Friday, November 13, 2009
Lucia Perillo has published five books of poetry including Dangerous Life (Northeastern University Press, 1989); The Body Mutinies (Purdue University Press, 1996), which was awarded the Revson Prize from PEN, the Kate tufts prize from Claremont University, and the Balcones Prize; and The Oldest Map with the Name America (Random House, 1999). Luck is Luck (Random House, 2005) won the Kingsley Tufts Prize. Her new book, Inseminating the Elephant, was published by Copper Canyon in 2009. In 2000, Perillo was awarded a MacArthur Foundation fellowship. She lives in Olympia, Washington with her husband and dog. To learn more about Lucia Perillo, please visit her website.
THE SECOND SLAUGHTER
Achilles slays the man who slayed his friend, pierces the corpse
behind the heels and drags it
behind his chariot like the cans that trail
a bride and groom. Then he lays out
a banquet for his men, oxen and goats
and pigs and sheep; the soldiers eat
until a greasy moonbeam lights their beards.
The first slaughter is for victory, but the second slaughter is for grief—
in the morning more animals must be killed
for burning with the body of the friend. But Achilles finds
no consolation in the hiss and crackle of their fat;
not even heaving four stallions on the pyre
can lift the ballast of his sorrow.
And here I turn my back on the epic hero—the one who slits
the throats of his friend’s dogs,
killing what the loved one loved
to reverse the polarity of grief.

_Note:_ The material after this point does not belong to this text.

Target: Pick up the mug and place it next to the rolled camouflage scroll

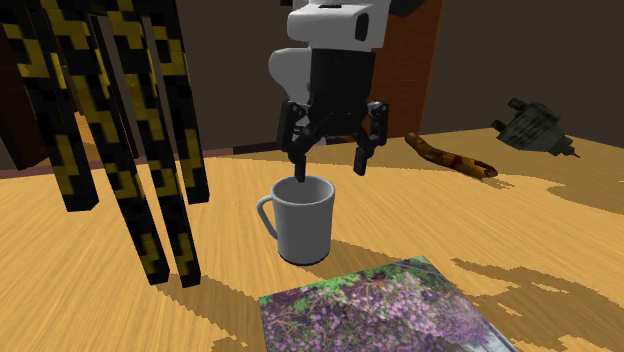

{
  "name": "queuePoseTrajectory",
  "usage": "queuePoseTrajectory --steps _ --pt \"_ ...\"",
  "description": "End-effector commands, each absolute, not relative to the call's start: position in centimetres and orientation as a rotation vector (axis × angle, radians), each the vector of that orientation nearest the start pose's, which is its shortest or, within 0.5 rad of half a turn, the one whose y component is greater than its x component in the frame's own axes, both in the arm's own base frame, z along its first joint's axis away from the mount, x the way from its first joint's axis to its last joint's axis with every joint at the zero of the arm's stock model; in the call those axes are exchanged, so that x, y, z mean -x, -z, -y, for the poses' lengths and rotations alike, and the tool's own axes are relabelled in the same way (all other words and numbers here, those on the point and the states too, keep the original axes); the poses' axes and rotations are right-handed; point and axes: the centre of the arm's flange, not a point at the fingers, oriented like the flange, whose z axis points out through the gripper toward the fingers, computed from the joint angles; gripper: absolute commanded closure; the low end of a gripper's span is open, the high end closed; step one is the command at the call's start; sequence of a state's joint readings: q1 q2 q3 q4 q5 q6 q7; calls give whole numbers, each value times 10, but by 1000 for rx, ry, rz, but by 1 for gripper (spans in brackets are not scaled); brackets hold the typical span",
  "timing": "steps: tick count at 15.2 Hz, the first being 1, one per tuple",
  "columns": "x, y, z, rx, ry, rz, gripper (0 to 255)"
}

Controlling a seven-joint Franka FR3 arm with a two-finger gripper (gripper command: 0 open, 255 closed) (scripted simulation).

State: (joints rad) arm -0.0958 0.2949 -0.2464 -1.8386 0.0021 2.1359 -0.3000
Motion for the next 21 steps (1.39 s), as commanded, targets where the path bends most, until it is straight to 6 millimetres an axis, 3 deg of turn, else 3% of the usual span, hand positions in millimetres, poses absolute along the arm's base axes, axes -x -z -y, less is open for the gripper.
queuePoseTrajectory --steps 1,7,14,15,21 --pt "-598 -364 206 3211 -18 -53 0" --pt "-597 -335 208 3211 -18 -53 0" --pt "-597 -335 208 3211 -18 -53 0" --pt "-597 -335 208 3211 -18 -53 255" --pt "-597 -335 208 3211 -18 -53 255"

Let him repent
by vanishing from my concern
after he throws the dogs onto the fire.
The singed fur makes the air too difficult to breathe.
When the oil wells of Persia burned I did not weep
until I heard about the birds, the long-legged ones especially
which I imagined to be scarlet, with crests like egrets
and tails like peacocks, covered in tar
weighting the feathers they dragged through black shallows
at the rim of the marsh. But once
I told this to a man who said I was inhuman, for giving animals
my first lament. So now I guard
my inhumanity like the jackal
who appears behind the army base at dusk,
come there for scraps with his head lowered
in a posture that looks like appeasement,
though it is not.
When was this poem composed? How did it start?
Firstly, I’d like to caution people against a straight-on explanation of a poem by its writer, which seems like a recipe for misinformation. But in this case I do have a specific memory of writing the fourth stanza in 1991, during the first gulf war.
How many revisions did this poem undergo? How much time elapsed between the first and final drafts?
My ability to write by hand deteriorated during the long assemblage of this poem. Since I write mostly with a computer now, I can’t say how many revisions the poem underwent. I finished the poem in 2008, when I decided to write a poem about the Iliad. I finally had a place to put the old fragment.
Do you believe in inspiration? How much of this poem was “received” and how much was the result of sweat and tears?
I compose using lyric methods—words pop into my head and I begin reciting/semi-singing them. And I also use intellectual/analytic methods. You could say one method is received and one is work. But I don’t like to analyze the process too much—probably for fear of damaging it.
How did this poem arrive at its final form? Did you consciously employ any principles of technique?
The sense of final form seems to me like received knowledge that the poet finally surrenders to.
How long after you finished this poem did it first appear in print?
It was a quick one, for me, if you discount the seventeen-year gap. Maybe a year?
Could you talk about fact and fiction and how this poem negotiates the two?
The problem of the poem was how to allude to a complex text, and how to add something to the recapitulation of an often-recapitulated work. I wanted the allusion to be clear to those who haven’t read the Iliad. My poem moves from that poem to a snip of a personal anecdote, which incorporates both fact and fiction.
Is this a narrative poem?
It has various narratives in operation: Homer’s, mine, and the historical narratives of our two most recent wars.
Do you remember who you were reading when you wrote this poem?
Homer, of course, but I will also say the jackal is real and comes from a book called Birding Babylon, which is a transcription of a soldier’s field notes/blog, from his time in Iraq.
Do you have any particular audience in mind when you write, an ideal reader?
I guess that would be me.
Did you let anyone see drafts of this poem before you finished it? Is there an individual or a group of individuals with whom you regularly share work?
Unfortunately, I have no one to share poems with regularly. But the flip side of that is that a unicorn was not designed by a committee.
How does this poem differ from other poems of yours?
That’s a question for critics, I think. It’s best not to get outside one’s poems.
What is American about this poem?
It happens to be very American because it draws on our recent history. To get outside myself (and violate the rule I just set forth), I suppose it’s unusual for me.
Was this poem finished or abandoned?
The poet Valéry said that we never finish, only abandon.